__SUPPLIED MATERIAL__
• • • • • • •
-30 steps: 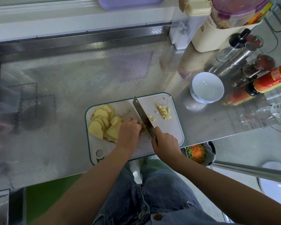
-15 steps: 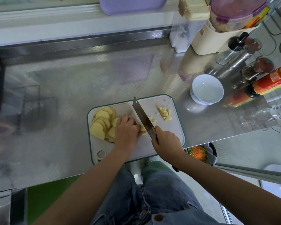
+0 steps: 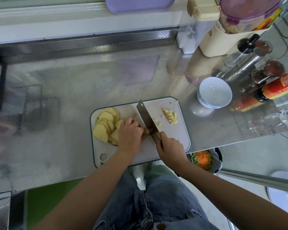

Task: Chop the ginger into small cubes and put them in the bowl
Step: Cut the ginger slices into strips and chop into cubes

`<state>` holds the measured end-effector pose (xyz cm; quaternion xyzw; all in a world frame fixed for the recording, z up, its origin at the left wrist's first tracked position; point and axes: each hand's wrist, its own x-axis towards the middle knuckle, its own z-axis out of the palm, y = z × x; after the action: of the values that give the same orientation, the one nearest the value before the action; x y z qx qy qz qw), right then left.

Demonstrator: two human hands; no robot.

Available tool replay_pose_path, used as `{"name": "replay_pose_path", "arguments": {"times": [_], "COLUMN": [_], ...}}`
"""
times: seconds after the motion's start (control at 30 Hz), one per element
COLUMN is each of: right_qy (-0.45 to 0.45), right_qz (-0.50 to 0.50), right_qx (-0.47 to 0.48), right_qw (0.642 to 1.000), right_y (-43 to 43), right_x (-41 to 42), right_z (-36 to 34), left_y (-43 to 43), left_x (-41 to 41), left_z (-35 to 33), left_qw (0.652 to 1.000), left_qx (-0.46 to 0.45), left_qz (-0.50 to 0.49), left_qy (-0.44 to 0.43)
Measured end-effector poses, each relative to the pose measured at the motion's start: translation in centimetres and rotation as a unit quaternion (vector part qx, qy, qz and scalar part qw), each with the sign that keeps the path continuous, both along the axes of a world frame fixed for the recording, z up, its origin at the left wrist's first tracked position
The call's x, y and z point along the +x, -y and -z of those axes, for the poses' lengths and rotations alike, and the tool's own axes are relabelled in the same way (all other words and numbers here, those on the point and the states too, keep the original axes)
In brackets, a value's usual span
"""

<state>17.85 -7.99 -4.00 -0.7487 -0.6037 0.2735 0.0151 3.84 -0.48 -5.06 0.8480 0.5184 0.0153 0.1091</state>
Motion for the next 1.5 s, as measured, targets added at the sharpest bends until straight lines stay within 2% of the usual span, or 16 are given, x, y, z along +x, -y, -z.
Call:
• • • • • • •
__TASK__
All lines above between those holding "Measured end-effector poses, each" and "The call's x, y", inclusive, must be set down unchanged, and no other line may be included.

__TASK SOLUTION__
Measured end-effector poses, each relative to the pose measured at the motion's start: translation in centimetres and rotation as a unit quaternion (vector part qx, qy, qz and scalar part qw), each with the sign that keeps the path continuous, both along the axes of a world frame fixed for the recording, z up, its origin at the left wrist's first tracked position
The call's x, y and z point along the +x, -y and -z of those axes, for the poses' lengths and rotations alike, and the tool's own axes are relabelled in the same way (all other words and numbers here, those on the point and the states too, keep the original axes)

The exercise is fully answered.